Abstract: Electroencephalogram is a medical procedure which helps in analyzing the activities of the brain through electrical signals. In this paper a simple classification technique of EEG signal into two stages as NREM sleep and awaken stages had been undertaken. Classifying these stages helps the physician to understand the patient’s sleep disorder by knowing whether the person’s brain is in NREM sleep or awaken stages. Physionet EEG signals are samples of 256 signals per second for 10 seconds duration is used in this work.

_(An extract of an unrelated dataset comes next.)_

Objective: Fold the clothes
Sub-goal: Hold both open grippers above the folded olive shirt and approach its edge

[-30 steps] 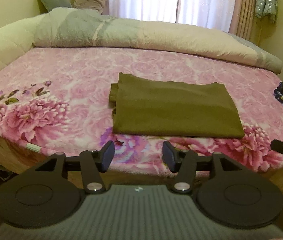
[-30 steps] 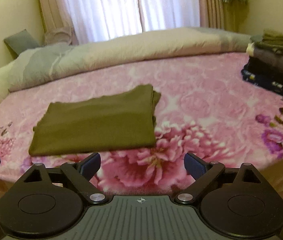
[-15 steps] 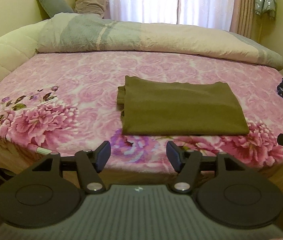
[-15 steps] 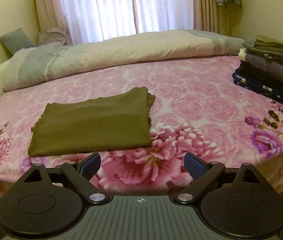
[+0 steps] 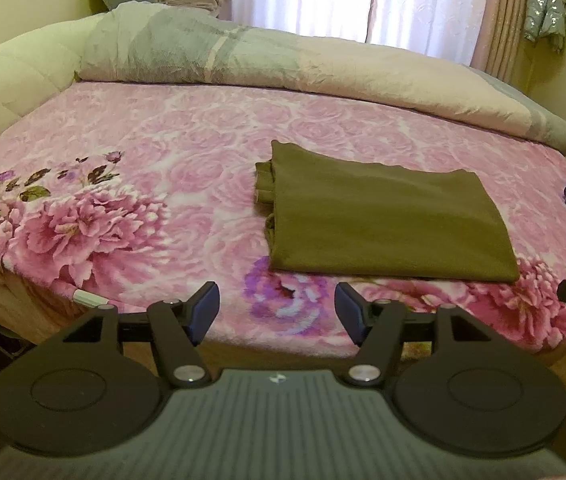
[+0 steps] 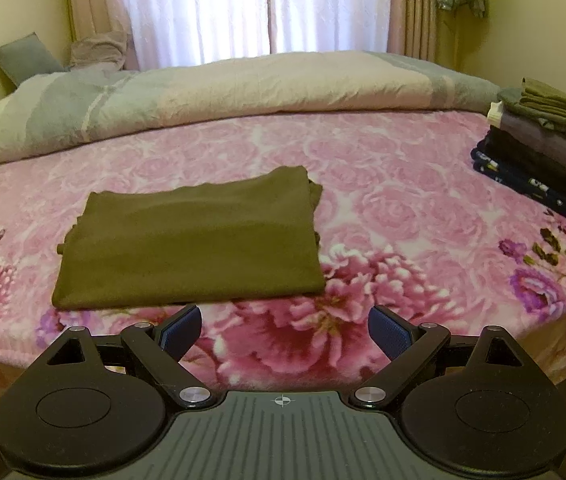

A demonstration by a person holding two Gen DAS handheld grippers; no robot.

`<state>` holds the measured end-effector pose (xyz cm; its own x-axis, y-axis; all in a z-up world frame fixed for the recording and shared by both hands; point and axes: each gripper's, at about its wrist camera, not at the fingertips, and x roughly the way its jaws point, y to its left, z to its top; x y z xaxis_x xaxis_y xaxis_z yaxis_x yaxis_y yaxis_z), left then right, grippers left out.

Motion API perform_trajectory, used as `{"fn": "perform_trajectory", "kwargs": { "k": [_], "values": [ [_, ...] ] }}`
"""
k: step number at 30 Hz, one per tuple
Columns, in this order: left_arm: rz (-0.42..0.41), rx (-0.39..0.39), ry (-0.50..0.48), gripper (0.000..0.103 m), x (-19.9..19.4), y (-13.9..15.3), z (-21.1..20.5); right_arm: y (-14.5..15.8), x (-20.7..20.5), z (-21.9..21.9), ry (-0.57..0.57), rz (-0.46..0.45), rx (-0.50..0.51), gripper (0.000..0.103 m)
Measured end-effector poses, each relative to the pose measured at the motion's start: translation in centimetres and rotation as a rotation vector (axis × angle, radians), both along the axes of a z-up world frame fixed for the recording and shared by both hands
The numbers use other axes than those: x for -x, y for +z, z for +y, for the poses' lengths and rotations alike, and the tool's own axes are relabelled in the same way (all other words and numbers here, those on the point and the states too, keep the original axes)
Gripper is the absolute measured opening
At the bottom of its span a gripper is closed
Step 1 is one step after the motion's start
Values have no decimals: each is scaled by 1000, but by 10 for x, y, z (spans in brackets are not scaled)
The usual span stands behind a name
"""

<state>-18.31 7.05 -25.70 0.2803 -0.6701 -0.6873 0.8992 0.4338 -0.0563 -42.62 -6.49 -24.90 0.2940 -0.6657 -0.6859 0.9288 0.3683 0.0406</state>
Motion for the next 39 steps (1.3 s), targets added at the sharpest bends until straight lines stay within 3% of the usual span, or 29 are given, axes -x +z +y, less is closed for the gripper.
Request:
{"fn": "perform_trajectory", "kwargs": {
  "k": [11,23,31,39],
  "values": [
    [34,-28,21,62,-32,-21,-8,-30,-33,-23,13,66,-79,93],
    [99,-66,41,64,-52,-47,-22,-71,-49,-57,58,72,-181,93],
    [82,-119,-25,64,-37,-61,-66,-92,-27,-88,16,61,-243,93],
    [47,-172,-103,64,-12,-72,-107,-92,-14,-110,-10,56,-260,93]
  ]
}}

Then the EEG samples properties are analyzed through various parameters like statistical features, entropy Pearson correlation coefficient, Power spectral density, scatter plots and Hilbert transform plots. The classification of NREM sleep and awaken stage is performed by the ten different classifiers broadly grouped into non linear and hybrid one. The classifiers used include Linear Regression, Non Linear Regression, Logistic Regression, Principal Component Analysis, Kernel Principal Component Analysis, Expectation Maximization, Compensatory Expectation Maximization, Expectation Maximization with Logistic Regression Compensatory Expectation Maximization with Logistic Regression, and Firefly. The performances of the classifiers are analyzed using regular parameters like sensitivity, accuracy, specificity, performance index. The highest accuracy of 95.575% is achieved with linear regression for awaken signal and an accuracy of 95.315% is achieved using kernel PCA for sleep signal.
Keywords: EEG, NREM sleep, awaken, classifier, Performance.
Scope of the Article: Classification.